Movie: Memang benar, film ini penuh dengan darah, suspense dan gore (thanks to R-rate), tapi overal saya sama sekali tidak kaget apalagi takut. Justru yang mengasyikkan adalah melihat bagaimana cara psikopatnya menghabisi nyawa satu persatu. Jempol! Tidak sekeren Texas Chainsaw, tapi cukup... Fun.

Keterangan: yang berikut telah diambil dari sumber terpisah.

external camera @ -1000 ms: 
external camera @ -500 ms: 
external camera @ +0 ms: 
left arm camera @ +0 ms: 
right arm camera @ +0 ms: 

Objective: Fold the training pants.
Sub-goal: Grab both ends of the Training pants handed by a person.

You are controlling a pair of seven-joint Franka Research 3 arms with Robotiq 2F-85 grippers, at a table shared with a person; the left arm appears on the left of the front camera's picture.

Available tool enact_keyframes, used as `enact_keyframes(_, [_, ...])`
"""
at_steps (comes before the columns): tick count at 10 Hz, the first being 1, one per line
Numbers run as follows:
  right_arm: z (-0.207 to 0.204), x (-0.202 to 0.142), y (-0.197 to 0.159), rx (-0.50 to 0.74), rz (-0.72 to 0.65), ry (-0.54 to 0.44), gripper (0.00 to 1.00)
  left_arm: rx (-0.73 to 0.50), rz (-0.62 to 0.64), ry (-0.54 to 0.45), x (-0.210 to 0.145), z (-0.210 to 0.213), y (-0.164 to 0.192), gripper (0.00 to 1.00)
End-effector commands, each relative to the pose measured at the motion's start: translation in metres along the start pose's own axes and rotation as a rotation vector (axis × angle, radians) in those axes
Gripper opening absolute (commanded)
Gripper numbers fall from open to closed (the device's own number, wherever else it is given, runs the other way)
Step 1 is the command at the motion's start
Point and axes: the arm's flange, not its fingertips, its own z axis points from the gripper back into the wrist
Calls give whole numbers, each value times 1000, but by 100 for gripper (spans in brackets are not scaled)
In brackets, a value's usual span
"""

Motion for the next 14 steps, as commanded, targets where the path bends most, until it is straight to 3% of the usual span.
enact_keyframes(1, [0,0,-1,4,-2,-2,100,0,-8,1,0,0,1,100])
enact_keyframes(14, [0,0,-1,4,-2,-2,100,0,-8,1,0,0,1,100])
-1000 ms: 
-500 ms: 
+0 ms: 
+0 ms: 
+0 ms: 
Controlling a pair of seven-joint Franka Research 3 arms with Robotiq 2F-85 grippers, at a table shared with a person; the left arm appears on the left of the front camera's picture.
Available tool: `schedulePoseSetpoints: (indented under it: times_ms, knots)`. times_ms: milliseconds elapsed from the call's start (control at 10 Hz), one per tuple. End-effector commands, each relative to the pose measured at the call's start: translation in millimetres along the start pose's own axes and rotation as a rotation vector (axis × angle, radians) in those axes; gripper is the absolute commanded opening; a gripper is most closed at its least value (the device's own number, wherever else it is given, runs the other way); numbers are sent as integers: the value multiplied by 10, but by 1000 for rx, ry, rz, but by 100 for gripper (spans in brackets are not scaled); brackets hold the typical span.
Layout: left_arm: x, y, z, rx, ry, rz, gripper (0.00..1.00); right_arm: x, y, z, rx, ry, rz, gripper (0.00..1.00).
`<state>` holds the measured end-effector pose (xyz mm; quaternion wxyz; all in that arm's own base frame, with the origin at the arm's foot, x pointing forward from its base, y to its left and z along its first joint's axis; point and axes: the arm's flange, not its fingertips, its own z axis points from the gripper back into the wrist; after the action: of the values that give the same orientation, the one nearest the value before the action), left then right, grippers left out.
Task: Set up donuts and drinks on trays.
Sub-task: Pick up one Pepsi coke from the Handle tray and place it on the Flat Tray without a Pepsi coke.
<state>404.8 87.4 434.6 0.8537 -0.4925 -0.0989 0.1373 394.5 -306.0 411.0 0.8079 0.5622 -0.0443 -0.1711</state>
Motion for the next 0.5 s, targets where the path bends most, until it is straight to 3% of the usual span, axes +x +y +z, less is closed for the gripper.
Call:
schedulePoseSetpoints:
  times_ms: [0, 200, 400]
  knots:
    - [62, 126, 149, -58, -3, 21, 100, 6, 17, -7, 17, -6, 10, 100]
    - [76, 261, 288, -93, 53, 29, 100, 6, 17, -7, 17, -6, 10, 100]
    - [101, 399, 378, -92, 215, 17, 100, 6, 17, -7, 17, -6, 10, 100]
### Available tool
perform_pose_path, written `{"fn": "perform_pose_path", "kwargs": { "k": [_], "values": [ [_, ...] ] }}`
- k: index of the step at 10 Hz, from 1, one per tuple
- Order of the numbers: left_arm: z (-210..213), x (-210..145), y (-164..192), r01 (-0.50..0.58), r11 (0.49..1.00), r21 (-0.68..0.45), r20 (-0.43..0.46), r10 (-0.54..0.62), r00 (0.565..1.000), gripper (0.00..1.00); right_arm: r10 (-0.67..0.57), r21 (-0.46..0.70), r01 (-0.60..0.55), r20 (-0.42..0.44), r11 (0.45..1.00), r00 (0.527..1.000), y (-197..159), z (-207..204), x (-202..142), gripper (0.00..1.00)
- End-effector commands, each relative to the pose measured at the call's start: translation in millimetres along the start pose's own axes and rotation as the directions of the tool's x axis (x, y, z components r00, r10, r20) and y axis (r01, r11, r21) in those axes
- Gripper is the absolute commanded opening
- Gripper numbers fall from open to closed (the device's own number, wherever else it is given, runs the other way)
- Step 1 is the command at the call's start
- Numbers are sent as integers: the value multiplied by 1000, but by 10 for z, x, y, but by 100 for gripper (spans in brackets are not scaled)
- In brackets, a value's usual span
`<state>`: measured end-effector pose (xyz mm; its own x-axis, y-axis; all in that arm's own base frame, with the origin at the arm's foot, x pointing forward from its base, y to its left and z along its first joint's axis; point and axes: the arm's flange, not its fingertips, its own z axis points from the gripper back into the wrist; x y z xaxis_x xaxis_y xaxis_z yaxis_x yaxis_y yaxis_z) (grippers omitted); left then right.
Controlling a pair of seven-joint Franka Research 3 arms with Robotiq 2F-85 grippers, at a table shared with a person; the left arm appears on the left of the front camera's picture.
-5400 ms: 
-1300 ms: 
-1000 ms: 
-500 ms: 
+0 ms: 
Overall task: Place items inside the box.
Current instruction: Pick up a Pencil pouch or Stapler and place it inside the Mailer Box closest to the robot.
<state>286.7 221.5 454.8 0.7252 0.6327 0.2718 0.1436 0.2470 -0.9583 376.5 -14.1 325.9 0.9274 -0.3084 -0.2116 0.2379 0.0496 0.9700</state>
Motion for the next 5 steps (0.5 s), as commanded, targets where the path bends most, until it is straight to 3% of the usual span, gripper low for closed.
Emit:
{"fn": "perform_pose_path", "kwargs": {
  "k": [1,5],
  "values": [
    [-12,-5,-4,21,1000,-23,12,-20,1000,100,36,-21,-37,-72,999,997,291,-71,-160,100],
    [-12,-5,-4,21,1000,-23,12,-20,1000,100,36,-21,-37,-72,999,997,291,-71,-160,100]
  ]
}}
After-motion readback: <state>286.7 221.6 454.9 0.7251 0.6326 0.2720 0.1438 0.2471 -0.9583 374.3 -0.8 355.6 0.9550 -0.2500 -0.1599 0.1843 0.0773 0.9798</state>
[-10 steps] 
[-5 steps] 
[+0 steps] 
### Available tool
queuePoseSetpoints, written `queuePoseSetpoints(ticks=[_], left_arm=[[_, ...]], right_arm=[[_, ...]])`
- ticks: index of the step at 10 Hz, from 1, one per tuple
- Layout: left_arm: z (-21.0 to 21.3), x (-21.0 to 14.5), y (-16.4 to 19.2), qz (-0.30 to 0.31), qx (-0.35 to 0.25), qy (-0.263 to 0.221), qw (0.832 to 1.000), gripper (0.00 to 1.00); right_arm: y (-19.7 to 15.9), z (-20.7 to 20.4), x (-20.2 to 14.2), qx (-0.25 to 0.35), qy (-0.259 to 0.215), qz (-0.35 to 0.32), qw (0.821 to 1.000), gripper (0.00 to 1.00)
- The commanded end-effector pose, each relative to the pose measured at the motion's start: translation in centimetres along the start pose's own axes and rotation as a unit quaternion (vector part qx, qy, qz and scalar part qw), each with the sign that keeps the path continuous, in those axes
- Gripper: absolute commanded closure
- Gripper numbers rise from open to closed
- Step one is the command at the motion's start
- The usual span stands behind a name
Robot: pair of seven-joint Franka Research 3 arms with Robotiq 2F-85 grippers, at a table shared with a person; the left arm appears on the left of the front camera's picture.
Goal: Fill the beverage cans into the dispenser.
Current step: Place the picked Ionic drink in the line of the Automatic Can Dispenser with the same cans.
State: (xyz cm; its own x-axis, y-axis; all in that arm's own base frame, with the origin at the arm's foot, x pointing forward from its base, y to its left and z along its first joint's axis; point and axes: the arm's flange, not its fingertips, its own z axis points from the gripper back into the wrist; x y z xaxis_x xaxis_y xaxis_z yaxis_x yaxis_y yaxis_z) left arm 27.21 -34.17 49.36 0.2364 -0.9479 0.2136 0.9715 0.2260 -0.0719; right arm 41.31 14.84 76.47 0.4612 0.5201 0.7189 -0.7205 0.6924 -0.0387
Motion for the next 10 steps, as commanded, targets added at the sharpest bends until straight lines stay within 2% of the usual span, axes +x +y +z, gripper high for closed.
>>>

Bagi Anda yang mengharapkan sedikit 'bonus' bakal kecewa, karena there's no nudity baik dari Eliza maupun Paris. DAMN! How come one of the greatest things ever seen in cinemas (Eliza's boobs) and the stupidest actress in hollywood (Paris) gak bisa disuruh buka baju... in a B movie horror lagi... SHIT... By the way, tata artistiknya benar-benar top, perhatikan desain 'rumah lilin' . Sutradara Jaume Jarre, yang melakukan debut layar lebarnya lewat film ini, sama sekali tidak mengecewakan. Satu-satunya hal teknis yang mengganggu saya adalah tata cahaya. Di beberapa scene saya harus membelalakkan mata untuk melihat dengan jelas. Sayang sekali padahal desain setnya benar-benar detil.

Dari segi score musik, (lagi-lagi tipikal horor sekarang) penuh dengan lagu rock. Is it good? No, a**hole... It's bad in every way. Tapi thank god, saya sudah menyadari sepenuhnya hal ini sebelum menonton, it's a Dark Castle movie. Studio yang paling jempolan nelurin film horor kelas B yang jelek (13 ghosts, Ghost Ships.. anyone?). Satu lagi yang perlu dihighlight: 15 menit terakhir adalah salah satu scene paling DAMN-GOOD tahun ini. Ini yang mungkin menyelamatkan House of Wax dari cap B-movie slasher murahan.

Well, bagi Anda yang bukan fans film horror dan 'gampang' dikagetin, maka Anda mendapat tontonan yang tepat, so many jump scene. Tapi bagi yang biasa nonton film horor as i am, this is just a fun to watch. Not too recomended, but worth to rent (syukur-syukur ntar keluar DVD unratednya).